> _Your goal_: Below are the records; give again exactly the line with "Extract black drawer", the line with "Everything in this", and each line that lies between them, and nothing besides.

BEGIN

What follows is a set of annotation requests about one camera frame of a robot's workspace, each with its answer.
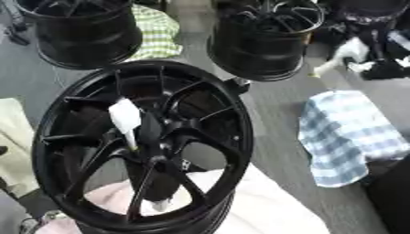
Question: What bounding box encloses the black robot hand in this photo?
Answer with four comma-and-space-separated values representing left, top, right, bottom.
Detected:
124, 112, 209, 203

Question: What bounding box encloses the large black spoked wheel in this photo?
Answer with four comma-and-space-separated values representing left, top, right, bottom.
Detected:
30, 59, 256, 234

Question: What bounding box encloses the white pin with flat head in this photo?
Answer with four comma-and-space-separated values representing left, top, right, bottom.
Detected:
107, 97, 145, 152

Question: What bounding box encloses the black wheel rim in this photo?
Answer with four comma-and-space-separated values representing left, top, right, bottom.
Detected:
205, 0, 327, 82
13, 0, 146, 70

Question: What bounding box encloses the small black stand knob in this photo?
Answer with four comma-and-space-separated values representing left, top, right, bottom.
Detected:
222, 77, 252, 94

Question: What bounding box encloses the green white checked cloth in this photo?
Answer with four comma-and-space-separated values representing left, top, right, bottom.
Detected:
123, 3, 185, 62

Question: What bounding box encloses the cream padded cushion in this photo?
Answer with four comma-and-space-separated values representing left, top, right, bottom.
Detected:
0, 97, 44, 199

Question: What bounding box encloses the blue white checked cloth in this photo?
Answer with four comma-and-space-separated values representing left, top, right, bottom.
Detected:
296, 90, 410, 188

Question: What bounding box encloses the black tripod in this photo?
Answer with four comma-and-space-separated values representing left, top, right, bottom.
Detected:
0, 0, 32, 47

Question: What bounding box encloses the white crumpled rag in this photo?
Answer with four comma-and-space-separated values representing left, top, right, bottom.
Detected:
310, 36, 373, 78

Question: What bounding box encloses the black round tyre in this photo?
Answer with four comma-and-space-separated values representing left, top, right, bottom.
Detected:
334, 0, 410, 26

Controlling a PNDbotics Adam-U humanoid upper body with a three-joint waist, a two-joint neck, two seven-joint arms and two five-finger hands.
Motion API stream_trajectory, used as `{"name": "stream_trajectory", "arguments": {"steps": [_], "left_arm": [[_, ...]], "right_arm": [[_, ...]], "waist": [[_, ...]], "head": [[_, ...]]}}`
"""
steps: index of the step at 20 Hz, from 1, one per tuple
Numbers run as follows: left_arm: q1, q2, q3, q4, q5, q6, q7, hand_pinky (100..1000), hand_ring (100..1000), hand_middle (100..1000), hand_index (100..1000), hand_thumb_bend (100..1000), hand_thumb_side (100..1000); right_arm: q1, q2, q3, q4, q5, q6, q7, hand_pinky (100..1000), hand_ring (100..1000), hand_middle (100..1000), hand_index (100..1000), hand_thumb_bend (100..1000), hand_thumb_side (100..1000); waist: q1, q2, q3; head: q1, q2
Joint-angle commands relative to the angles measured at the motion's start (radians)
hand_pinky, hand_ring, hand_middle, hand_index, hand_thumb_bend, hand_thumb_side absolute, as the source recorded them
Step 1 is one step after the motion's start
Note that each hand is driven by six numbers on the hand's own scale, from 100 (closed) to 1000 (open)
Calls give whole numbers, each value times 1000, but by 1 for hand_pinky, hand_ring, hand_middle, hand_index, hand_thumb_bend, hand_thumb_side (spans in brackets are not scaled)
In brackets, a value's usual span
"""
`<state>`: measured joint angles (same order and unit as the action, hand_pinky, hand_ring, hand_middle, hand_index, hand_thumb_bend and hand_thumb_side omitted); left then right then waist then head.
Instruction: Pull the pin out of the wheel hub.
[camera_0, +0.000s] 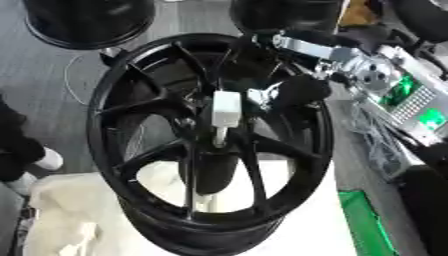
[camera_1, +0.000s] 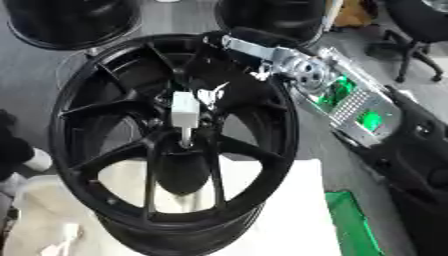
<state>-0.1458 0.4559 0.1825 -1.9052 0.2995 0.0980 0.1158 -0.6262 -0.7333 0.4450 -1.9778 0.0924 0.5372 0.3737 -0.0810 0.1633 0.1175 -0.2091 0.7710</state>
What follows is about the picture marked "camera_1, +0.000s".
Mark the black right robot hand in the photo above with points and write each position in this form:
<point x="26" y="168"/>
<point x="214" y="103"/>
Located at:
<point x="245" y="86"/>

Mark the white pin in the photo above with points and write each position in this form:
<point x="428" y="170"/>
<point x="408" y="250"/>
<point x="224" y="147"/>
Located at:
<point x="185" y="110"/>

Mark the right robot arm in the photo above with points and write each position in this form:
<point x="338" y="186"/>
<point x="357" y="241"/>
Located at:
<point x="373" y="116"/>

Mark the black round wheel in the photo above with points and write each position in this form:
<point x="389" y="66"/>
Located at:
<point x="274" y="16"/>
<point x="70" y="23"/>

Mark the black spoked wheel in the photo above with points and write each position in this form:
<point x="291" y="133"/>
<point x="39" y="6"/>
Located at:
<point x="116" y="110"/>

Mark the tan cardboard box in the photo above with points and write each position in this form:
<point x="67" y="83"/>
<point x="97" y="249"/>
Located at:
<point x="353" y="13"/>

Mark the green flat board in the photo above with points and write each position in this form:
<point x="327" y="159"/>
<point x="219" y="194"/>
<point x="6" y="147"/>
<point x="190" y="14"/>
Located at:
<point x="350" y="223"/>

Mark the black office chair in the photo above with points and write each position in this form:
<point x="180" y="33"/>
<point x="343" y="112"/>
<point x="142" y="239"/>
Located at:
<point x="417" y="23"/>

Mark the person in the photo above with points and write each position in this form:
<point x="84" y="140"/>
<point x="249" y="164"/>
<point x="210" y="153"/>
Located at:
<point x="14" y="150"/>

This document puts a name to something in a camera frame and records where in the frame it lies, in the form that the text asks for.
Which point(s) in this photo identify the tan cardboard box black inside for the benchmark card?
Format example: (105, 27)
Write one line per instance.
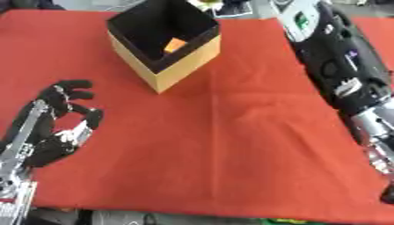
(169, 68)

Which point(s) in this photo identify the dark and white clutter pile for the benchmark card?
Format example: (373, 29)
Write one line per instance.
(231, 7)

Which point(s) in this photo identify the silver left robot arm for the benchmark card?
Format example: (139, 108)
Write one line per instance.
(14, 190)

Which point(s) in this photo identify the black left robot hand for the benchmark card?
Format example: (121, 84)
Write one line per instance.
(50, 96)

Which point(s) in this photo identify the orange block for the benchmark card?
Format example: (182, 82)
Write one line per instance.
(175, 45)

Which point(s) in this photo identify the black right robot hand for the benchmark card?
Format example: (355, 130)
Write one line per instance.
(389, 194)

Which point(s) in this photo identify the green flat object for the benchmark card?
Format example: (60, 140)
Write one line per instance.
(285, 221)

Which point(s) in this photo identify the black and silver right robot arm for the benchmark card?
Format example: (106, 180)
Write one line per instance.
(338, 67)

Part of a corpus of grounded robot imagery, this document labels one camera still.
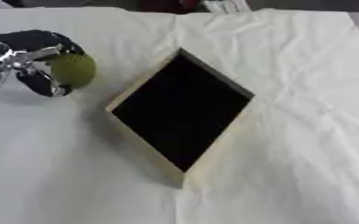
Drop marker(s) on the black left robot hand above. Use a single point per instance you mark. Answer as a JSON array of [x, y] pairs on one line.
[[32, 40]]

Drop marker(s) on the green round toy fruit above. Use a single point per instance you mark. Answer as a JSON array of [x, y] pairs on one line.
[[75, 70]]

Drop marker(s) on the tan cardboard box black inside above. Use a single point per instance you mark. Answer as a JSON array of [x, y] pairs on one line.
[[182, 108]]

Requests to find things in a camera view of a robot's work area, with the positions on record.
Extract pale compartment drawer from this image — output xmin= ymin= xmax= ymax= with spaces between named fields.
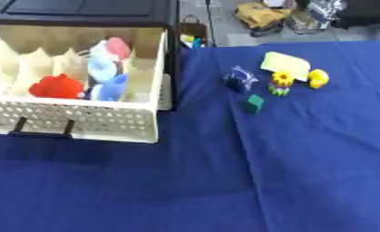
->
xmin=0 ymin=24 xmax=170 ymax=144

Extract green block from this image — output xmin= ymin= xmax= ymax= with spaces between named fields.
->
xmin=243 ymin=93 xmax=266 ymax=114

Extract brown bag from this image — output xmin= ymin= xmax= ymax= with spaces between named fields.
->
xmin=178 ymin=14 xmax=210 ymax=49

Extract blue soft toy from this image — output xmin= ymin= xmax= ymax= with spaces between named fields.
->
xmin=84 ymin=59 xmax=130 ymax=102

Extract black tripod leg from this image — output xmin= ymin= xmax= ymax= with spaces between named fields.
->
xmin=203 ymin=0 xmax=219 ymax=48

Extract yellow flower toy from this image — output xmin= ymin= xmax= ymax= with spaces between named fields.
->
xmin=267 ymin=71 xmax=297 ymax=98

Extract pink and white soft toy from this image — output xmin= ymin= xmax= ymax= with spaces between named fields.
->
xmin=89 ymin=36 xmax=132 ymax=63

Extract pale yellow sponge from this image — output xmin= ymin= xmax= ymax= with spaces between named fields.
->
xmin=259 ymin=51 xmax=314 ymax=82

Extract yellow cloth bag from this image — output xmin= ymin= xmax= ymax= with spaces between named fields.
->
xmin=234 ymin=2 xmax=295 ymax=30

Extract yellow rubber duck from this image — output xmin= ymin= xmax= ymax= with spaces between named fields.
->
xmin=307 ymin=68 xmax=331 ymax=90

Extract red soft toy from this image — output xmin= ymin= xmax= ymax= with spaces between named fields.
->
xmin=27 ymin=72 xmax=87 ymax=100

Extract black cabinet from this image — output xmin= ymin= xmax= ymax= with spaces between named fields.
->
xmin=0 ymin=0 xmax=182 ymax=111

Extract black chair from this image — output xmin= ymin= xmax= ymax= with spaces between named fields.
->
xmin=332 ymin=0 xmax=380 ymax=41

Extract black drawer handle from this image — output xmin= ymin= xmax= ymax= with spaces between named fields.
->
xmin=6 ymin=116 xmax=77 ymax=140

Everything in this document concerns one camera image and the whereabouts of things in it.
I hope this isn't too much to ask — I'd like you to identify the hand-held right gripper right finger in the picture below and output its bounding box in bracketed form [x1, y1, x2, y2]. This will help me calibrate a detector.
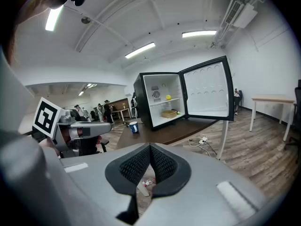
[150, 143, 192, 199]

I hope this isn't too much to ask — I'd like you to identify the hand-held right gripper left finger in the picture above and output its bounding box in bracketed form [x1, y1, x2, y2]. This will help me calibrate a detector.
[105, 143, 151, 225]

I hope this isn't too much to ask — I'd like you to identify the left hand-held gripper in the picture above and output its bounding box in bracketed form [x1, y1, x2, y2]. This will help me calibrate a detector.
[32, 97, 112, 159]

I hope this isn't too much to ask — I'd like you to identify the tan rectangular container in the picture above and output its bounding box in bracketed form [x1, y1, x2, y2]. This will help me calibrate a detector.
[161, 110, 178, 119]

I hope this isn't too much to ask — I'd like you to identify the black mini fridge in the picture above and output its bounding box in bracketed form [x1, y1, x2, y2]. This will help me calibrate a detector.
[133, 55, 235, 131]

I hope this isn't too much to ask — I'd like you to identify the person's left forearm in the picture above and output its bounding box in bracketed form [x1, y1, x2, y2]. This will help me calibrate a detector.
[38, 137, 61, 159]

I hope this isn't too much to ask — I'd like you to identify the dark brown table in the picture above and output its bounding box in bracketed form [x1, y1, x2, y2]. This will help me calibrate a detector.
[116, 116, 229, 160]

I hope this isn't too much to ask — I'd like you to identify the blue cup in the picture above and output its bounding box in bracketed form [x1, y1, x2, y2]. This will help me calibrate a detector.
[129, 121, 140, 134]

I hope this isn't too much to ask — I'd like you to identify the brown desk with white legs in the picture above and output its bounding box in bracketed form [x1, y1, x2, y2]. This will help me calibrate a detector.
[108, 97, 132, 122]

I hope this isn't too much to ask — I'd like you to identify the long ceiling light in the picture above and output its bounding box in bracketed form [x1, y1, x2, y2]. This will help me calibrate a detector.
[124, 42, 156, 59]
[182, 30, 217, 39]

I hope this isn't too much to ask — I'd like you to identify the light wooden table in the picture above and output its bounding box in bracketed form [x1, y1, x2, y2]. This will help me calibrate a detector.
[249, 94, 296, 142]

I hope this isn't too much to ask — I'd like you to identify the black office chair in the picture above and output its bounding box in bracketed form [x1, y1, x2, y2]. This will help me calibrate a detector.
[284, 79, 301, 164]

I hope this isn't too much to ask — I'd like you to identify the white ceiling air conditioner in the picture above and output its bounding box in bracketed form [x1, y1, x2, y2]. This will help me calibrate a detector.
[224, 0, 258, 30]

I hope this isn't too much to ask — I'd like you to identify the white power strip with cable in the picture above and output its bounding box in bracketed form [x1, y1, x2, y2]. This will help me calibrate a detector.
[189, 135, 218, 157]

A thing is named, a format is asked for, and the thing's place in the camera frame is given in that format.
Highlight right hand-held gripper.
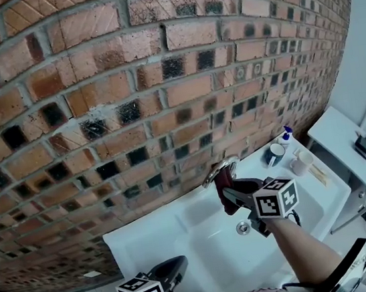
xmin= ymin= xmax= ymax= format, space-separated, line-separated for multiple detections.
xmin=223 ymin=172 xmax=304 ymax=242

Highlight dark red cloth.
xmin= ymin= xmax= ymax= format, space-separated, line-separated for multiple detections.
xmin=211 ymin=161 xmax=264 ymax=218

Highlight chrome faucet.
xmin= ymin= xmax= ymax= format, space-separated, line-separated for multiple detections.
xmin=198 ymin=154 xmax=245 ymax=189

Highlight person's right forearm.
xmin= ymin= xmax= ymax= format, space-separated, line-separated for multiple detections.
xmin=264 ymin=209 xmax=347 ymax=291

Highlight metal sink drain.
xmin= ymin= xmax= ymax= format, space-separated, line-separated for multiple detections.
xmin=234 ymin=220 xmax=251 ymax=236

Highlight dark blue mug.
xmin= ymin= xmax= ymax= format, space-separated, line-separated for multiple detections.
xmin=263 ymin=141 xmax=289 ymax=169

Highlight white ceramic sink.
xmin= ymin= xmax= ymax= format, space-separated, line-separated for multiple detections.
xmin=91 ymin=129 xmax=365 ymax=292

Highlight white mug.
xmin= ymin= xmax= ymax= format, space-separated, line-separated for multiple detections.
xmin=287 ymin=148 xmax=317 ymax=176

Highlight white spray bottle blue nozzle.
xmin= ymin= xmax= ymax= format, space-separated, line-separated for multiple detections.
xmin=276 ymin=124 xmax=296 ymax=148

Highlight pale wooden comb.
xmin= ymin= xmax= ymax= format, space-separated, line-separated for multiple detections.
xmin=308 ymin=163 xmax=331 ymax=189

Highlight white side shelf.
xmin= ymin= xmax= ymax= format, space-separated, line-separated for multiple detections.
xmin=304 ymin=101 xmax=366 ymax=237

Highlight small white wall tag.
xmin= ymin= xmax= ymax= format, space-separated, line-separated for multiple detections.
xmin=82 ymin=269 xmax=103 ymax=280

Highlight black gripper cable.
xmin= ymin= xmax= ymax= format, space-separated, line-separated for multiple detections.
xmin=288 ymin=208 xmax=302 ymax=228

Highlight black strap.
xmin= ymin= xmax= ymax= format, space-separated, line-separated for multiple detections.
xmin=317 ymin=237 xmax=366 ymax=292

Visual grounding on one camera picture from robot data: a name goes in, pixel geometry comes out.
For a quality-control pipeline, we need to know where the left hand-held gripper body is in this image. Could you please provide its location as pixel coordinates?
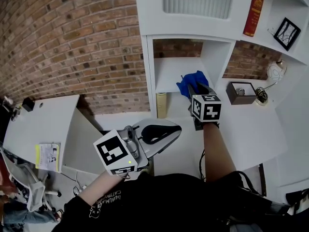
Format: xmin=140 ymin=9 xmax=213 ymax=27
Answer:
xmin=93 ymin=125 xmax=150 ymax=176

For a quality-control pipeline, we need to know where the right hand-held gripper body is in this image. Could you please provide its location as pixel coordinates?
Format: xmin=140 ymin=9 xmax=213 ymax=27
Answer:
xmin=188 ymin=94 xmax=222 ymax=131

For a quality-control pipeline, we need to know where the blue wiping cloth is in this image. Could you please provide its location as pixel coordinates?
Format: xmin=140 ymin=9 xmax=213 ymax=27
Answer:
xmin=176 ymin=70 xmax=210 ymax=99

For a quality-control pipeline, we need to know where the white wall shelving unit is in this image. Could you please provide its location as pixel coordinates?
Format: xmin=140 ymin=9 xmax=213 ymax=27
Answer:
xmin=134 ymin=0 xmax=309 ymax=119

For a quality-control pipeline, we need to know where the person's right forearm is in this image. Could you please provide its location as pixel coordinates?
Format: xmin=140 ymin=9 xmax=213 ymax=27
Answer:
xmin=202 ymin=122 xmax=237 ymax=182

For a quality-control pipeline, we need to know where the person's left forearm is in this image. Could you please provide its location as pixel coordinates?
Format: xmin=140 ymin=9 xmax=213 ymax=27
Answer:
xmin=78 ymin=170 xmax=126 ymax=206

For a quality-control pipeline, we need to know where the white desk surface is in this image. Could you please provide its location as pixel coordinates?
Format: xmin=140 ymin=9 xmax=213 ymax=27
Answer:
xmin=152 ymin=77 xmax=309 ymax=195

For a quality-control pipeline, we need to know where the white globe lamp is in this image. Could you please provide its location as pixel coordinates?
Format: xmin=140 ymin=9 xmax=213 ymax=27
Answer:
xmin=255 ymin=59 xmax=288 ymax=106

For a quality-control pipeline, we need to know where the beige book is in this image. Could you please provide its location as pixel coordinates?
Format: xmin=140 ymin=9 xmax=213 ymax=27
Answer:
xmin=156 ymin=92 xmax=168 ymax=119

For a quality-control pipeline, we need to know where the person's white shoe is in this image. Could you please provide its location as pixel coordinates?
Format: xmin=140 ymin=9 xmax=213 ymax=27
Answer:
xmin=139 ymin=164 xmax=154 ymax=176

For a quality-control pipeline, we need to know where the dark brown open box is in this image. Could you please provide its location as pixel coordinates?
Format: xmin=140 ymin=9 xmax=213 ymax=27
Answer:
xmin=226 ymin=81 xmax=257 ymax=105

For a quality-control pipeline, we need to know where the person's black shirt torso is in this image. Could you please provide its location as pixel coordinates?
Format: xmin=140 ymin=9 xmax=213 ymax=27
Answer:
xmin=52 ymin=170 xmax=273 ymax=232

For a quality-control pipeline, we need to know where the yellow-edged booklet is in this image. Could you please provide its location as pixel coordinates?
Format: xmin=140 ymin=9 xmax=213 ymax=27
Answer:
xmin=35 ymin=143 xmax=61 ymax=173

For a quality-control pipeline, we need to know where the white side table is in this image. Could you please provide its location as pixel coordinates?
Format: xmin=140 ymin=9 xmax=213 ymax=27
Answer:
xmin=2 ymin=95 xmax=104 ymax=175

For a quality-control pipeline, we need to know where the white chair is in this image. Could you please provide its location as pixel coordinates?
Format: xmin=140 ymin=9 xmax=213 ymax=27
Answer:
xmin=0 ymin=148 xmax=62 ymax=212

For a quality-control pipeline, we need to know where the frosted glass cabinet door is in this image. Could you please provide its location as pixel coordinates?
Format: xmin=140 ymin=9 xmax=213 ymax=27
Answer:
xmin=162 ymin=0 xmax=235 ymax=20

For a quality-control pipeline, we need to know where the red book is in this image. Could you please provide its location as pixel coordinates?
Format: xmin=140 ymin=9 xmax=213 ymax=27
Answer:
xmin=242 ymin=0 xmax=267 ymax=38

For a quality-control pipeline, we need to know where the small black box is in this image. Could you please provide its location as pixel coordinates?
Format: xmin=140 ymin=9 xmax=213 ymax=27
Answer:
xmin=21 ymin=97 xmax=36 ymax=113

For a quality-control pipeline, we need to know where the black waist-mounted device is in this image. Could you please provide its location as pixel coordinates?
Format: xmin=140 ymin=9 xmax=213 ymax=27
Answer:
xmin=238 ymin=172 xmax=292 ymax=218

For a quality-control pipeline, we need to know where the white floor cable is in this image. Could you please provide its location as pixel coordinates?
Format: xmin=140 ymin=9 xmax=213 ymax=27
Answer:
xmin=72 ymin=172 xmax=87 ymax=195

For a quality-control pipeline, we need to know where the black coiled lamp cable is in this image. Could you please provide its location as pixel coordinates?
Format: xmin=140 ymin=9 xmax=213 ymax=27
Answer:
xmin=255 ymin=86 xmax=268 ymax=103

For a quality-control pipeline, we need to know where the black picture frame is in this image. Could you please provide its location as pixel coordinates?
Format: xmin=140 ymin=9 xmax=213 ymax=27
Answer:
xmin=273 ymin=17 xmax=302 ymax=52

END

> _Exercise result_:
Extract black drawer handle from this image — output xmin= ymin= xmax= ymax= with spaces between named fields.
->
xmin=6 ymin=116 xmax=77 ymax=140

Everything in this document concerns one camera image and the whereabouts of things in it.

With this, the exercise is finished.